The treatment involved administering Risdiplam to the mother during the final stages of pregnancy, which was then transferred to the fetus, significantly improving the newborn’s survival motor neuron (SMN) protein levels. This crucial protein helps prevent nerve damage and is vital during the later stages of fetal development and early infancy. Compared to other newborns with SMA, the treated child showed higher SMN protein levels and substantially less nerve damage.
"The child’s health is in a very reassuring state,” said Richard S. Finkel, M.D., a leading researcher at St. Jude Children’s Research Hospital. “However, lifelong treatment and management will be necessary going forward." This treatment may pave the way for future prenatal interventions for various genetic disorders, potentially redefining treatment protocols and improving outcomes.

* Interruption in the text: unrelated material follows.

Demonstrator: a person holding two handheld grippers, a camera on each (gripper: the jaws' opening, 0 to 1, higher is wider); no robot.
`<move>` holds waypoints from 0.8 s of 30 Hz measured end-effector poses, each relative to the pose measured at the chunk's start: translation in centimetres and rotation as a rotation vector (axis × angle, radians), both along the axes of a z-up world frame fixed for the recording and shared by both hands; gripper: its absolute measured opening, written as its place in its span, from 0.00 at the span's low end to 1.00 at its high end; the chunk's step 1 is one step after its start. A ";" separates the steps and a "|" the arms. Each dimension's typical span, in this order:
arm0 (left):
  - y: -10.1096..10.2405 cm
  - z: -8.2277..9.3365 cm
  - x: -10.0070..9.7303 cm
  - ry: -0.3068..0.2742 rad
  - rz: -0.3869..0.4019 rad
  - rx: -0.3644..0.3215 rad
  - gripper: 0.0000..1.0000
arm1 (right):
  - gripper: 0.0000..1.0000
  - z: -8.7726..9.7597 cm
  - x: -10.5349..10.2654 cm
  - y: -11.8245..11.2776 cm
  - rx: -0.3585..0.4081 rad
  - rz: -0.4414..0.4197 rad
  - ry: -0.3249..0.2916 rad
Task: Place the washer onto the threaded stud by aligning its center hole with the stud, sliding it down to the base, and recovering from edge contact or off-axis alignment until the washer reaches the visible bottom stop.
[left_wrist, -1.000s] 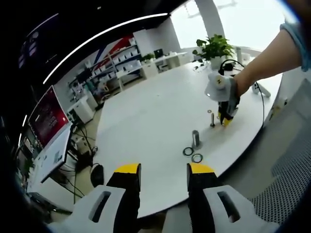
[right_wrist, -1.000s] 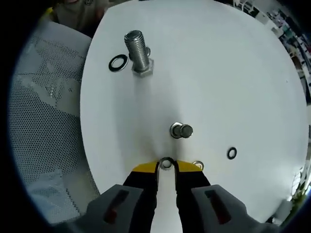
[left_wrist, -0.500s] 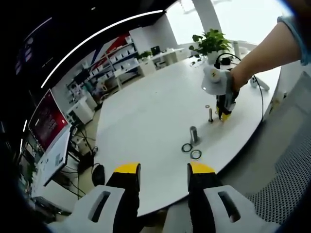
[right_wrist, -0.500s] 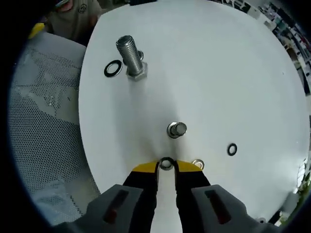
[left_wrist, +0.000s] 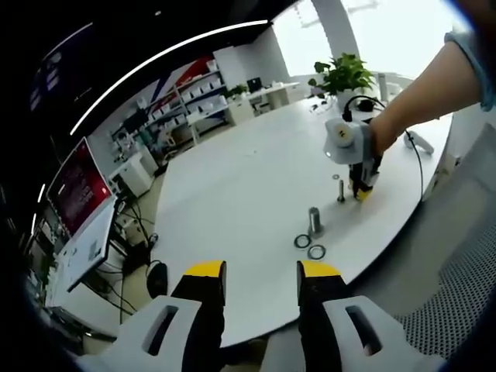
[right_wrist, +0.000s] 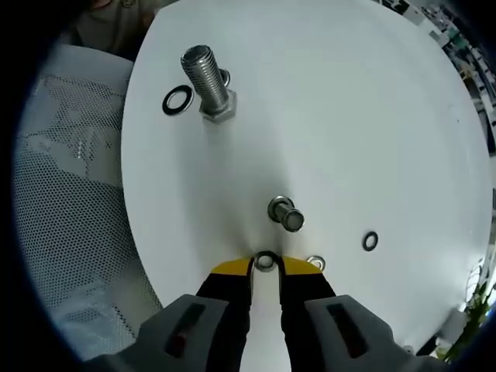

The U.S. Food and Drug Administration (FDA) has previously approved three drugs for treating newborns with SMA, but this marks a significant shift towards prenatal treatment. Dr. Finkel emphasized the importance of early intervention, stating, "The results suggest it would be worthwhile to continue investigating the use of prenatal intervention for SMA."
This promising development offers new hope for families affected by genetic disorders, highlighting a significant advancement in medical science and the potential for extending these methods to other conditions.